En m'accordant la plus haute distinction littéraire qui soit, c'est un travail d'écriture et une recherche personnelle menés dans la solitude et le doute qui se trouvent placés dans une grande lumière. Elle ne m'éblouit pas. Je ne regarde pas l'attribution qui m'a été faite du prix Nobel comme une victoire individuelle. Ce n'est ni orgueil ni modestie de penser qu'elle est, d'une certaine façon, une victoire collective. J'en partage la fierté avec ceux et celles qui, d'une façon ou d'une autre souhaitent plus de liberté, d'égalité et de dignité pour tous les humains, quels que soient leur sexe et leur genre, leur peau et leur culture. Ceux et celles qui pensent aux générations à venir, à la sauvegarde d'une Terre que l'appétit de profit d'un petit nombre continue de rendre de moins en moins vivable pour l'ensemble des populations.

Si je me retourne sur la promesse faite à vingt ans de venger ma race, je ne saurais dire si je l'ai réalisée.
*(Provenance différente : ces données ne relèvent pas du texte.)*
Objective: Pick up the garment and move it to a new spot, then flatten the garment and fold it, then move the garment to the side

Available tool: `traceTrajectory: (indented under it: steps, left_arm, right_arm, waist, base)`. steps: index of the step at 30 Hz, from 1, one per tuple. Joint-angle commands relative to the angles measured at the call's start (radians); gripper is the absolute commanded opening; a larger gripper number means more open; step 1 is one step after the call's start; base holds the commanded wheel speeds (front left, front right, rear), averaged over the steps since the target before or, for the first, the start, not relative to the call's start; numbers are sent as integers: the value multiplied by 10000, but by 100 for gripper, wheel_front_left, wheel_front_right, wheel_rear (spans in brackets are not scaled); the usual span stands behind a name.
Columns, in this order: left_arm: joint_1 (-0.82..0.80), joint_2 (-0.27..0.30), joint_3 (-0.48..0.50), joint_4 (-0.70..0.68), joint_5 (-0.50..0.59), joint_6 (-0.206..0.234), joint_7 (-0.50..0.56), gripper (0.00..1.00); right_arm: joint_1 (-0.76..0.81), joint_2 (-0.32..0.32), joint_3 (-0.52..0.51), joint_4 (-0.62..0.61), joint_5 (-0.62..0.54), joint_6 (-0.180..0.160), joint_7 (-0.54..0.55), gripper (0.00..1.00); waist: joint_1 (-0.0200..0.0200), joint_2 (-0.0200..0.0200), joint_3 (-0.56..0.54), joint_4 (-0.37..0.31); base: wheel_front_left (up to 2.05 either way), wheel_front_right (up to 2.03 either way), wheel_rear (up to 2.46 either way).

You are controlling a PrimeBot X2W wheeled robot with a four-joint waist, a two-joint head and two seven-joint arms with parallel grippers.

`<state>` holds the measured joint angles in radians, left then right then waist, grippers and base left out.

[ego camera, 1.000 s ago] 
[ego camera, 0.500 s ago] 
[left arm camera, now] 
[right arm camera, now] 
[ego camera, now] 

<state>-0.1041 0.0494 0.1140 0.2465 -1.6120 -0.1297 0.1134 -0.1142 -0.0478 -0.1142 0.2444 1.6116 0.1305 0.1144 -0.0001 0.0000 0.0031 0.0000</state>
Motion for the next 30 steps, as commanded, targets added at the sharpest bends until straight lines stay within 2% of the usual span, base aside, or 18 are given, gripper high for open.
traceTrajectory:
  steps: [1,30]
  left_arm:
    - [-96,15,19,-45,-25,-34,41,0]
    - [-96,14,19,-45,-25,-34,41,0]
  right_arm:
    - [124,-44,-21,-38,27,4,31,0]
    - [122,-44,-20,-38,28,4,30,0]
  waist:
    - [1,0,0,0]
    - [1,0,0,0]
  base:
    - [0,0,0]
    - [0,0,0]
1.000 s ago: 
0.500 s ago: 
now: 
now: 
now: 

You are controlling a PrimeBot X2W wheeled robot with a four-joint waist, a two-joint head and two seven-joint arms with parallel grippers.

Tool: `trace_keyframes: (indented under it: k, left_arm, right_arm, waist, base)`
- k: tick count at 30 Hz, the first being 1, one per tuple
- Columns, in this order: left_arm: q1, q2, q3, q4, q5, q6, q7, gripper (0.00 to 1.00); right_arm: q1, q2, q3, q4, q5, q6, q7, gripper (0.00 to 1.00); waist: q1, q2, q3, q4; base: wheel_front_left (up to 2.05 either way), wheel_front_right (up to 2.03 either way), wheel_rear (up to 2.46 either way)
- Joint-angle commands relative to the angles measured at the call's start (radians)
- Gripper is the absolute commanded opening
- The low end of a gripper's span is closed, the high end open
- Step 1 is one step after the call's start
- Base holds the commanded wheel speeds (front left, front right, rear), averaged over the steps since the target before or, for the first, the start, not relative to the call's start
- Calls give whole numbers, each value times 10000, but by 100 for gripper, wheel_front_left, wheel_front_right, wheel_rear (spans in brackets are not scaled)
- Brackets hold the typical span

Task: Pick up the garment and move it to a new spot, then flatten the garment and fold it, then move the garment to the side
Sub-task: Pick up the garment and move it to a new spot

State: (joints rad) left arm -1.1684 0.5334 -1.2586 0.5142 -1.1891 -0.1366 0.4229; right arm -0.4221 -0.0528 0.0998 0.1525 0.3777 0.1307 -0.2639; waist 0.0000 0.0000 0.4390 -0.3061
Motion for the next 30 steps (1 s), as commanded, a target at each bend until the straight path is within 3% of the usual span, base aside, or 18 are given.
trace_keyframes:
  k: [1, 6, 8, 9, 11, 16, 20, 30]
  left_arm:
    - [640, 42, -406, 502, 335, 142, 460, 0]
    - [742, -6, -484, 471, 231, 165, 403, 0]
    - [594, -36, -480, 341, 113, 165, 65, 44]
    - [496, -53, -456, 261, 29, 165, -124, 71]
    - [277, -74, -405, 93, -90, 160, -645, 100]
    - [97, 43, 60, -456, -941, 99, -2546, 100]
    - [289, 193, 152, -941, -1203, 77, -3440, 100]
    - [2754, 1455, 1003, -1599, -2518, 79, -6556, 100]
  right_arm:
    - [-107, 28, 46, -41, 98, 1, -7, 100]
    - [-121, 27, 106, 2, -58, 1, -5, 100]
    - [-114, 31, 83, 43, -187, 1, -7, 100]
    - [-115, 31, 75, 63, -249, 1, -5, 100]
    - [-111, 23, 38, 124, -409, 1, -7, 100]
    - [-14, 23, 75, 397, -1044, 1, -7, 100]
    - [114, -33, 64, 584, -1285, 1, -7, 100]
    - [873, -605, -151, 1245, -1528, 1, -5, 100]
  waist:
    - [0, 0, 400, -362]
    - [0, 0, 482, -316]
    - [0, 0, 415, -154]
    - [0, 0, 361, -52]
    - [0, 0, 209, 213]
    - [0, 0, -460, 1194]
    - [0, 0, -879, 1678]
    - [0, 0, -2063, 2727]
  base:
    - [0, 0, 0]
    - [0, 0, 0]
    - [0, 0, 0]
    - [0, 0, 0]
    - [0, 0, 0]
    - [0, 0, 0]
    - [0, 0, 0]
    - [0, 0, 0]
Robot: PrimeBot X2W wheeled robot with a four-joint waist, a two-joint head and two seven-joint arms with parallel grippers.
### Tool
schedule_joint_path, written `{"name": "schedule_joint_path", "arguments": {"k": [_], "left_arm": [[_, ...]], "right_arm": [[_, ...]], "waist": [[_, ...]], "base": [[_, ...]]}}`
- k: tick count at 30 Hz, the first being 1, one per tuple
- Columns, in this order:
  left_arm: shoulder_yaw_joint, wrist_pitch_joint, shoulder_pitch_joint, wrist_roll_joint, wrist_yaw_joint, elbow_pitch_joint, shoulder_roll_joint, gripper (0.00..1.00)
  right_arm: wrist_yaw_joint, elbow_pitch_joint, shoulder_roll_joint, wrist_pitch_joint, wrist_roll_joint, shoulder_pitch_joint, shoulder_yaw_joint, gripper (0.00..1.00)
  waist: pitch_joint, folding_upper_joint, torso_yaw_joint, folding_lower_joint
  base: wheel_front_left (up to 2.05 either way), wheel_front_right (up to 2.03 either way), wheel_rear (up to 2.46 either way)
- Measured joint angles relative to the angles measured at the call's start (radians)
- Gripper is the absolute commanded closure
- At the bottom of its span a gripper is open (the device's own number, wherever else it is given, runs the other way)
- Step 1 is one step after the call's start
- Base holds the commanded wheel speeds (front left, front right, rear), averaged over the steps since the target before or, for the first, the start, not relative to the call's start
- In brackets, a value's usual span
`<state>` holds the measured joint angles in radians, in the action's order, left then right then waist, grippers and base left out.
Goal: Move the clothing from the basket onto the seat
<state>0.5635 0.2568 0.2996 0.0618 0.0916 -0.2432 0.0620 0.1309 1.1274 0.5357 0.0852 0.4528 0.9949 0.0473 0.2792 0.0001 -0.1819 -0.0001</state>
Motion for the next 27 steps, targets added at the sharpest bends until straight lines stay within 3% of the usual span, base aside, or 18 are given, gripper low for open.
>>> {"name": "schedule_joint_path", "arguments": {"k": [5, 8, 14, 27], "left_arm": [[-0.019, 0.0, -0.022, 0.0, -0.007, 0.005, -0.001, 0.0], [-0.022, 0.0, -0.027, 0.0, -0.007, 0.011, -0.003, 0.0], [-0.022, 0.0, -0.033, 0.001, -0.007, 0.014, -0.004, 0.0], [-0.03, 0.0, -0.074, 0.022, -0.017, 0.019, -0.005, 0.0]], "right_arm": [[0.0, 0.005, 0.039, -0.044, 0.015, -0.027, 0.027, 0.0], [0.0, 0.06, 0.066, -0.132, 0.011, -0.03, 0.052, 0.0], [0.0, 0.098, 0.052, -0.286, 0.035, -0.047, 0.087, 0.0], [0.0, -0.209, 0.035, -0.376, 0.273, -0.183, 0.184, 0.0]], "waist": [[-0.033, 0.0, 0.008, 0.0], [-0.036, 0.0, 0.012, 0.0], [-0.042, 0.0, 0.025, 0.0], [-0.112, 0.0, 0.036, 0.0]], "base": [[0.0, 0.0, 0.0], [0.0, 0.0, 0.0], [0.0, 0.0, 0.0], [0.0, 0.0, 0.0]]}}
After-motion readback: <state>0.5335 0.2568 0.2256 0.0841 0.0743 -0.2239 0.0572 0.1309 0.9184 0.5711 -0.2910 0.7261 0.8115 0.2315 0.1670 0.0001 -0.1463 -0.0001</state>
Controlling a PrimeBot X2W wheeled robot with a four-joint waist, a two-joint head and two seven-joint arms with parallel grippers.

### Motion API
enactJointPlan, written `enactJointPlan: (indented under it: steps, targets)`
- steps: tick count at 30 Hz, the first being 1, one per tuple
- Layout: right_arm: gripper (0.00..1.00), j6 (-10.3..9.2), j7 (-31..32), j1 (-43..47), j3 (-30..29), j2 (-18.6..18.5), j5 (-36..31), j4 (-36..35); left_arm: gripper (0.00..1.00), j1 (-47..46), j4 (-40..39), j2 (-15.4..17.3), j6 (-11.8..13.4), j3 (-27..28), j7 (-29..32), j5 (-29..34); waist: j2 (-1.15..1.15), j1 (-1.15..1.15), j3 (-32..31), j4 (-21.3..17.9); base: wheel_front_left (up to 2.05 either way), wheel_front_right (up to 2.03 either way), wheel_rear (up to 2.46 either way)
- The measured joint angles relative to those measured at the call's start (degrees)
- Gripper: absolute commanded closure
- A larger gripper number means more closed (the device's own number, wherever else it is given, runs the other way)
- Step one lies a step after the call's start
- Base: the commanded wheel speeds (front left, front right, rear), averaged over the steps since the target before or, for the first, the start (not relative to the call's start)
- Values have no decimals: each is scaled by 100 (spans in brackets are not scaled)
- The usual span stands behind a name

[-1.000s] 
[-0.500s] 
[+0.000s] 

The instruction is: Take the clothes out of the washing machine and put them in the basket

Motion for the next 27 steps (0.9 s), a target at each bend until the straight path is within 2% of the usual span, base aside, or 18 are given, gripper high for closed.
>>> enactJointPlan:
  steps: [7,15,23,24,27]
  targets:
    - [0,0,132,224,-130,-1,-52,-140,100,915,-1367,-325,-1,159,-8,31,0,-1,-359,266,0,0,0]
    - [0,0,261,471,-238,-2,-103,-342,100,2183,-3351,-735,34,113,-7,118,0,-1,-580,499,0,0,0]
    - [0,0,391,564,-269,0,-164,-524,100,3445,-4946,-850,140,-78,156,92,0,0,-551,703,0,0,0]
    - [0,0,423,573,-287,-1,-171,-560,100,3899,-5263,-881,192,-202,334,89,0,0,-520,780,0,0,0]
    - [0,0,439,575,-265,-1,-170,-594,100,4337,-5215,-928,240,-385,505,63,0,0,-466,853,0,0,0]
C'est d'elle, de mes ascendants, hommes et femmes durs à des tâches qui les ont fait mourir tôt, que j'ai reçu assez de force et de colère pour avoir le désir et l'ambition de lui faire une place dans la littérature, dans cet ensemble de voix multiples qui, très tôt, m'a accompagnée en me donnant accès à d'autres mondes et d'autres pensées, y compris celle de m'insurger contre elle et de vouloir la modifier. Pour inscrire ma voix de femme et de transfuge sociale dans ce qui se présente toujours comme un lieu d'émancipation, la littérature.
(c) Fondation Nobel 2022

(1) Arthur Rimbaud, "Une saison en enfer". Édition critique. Introduction et notes par H. de Bouillane de Lacoste. Paris: Mercure de France, 1941.
(2) Jean-Jacques Rousseau, "Œuvres complètes I. Les confessions; Autres textes autobiographiques". Édition publiée sous la direction de Bernard Gagnebin et Marcel Raymond. Paris: Gallimard, 1959.
(3) Victor Hugo, "Œuvres complètes. Poésie V, Les Contemplations (Préface des Contemplations)". Paris: Hetzel-Quantin, 1882.